Robbie 13 June, 2009 12:34  

I had resolved to just let you win. Your mind's not going to be changed. So whatever, you think you're right, I don't care anymore. I figure I'll give it one last go.

Studies at NYU have shown that the $4.7 billion number you cite is crushed in comparison to the $50 billion low-income consumers save on food alone at Wal-Mart annually and the $263 billion saved on all products annually. That's a savings of $2,329 per American household annually. You take out upper-middle-to-higher class Americans- studies show that they shop at Costco or Target- and that number gets higher.

The retail sector in the entire United States employs around 15 million people, according to the Bureau of Labor Statistics. If 10 million retail sector workers work in Wal-Mart areas and are affected by the $4.7 billion drop in wages you cite, then the loss is roughly $470 yearly in wages. My guess is that more than 10 million retail sector workers live in Wal-Mart areas, making the losses even less significant, but we'll go with 10 million. If they buy their goods at Wal-Mart as opposed to other grocery stores, then they can save well over $470 yearly, not only offsetting the "staggeringly lower-than-average wage", but even going above that to save money on necessary products.

I'm ok with taxes paying for people's health care. It happens all over the country. It's not too hard to qualify for government health care. I worked with a guy who made at least $15/hour, worked 40 hrs/week usually plus overtime and still qualified for and received at least some government assistance on his health plan. If you have a problem with that, blame the entitlements system, not the Wal-Mart employees who take advantage of what is offered to them by the government. Me? I'm ok with it. We're headed that direction anyway. Aren't you a communist? That should be how you want it...

You said-

"I don't know how to explain this to someone who apparently has an older version of the dictionary and doesn't know what people today call 'exploitation.' Basically, Dr. Economist, you've got a bunch of people causing EVERYONE to pay taxes to them, that Walmart should be paying. It's asinine. Not only is it exploiting the employees, but it's exploiting the general population."

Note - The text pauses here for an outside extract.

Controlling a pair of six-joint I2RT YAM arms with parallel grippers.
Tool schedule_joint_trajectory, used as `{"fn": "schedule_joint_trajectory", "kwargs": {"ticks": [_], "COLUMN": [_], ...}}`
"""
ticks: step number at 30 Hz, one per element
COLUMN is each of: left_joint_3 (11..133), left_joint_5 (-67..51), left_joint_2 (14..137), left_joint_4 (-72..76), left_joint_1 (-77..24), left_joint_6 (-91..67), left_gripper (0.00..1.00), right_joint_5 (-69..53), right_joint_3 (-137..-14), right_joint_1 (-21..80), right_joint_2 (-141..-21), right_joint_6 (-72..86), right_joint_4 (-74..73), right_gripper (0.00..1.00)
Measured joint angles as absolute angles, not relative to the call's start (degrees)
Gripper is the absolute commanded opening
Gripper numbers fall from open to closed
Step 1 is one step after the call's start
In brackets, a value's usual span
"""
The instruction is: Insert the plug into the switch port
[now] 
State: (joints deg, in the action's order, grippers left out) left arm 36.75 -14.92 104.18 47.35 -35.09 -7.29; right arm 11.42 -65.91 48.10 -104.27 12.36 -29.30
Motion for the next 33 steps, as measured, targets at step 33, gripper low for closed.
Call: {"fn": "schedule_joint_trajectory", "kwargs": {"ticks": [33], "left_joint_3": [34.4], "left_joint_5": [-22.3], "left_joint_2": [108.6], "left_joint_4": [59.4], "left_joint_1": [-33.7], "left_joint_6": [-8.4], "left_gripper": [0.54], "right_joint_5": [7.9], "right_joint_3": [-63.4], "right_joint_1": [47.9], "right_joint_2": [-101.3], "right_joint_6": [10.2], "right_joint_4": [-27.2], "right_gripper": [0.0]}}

Now you're just trying to patronize me. No one is paying taxes to Wal-Mart. Sure, executives are saving money by giving their employees a choice of an expensive, out-of-paycheck health plan or a government plan that's better and free to them. Besides, if you add up the total cost of medicaid/other health assistance for qualifying Wal-Mart employees as reported by the website that you gathered your state-by-state numbers from, triple it because their data omits some states, it comes out to way less than $5 per American worker in taxes. For us it's more like 50 cents, because you and I pay a much smaller proportion of the tax revenue than do wealthy people.

I'm done with this.

Anonymous 15 June, 2009 16:41  

To be fair, you were most patronizing yourself to begin with.

Bite me? Come on.

Anyway, I think it's funny that you're all about the fact that I am this immutable object of one-road thinking while you are completely static in your own view. It's a bit hypocritical on your part.

That said, perhaps I haven't expressed my concerns well enough. I'm not (or wasn't, although I eventually came across as doing such) arguing that the existence of Walmart is totally bad for the economy. Clearly, economically, it is. I don't just hate Walmart because I would like to hate corporate things. That is not the case.

Anyway, I was never resolved to try to convince you, because, having been around you, this is pretty impossible, as it is with me.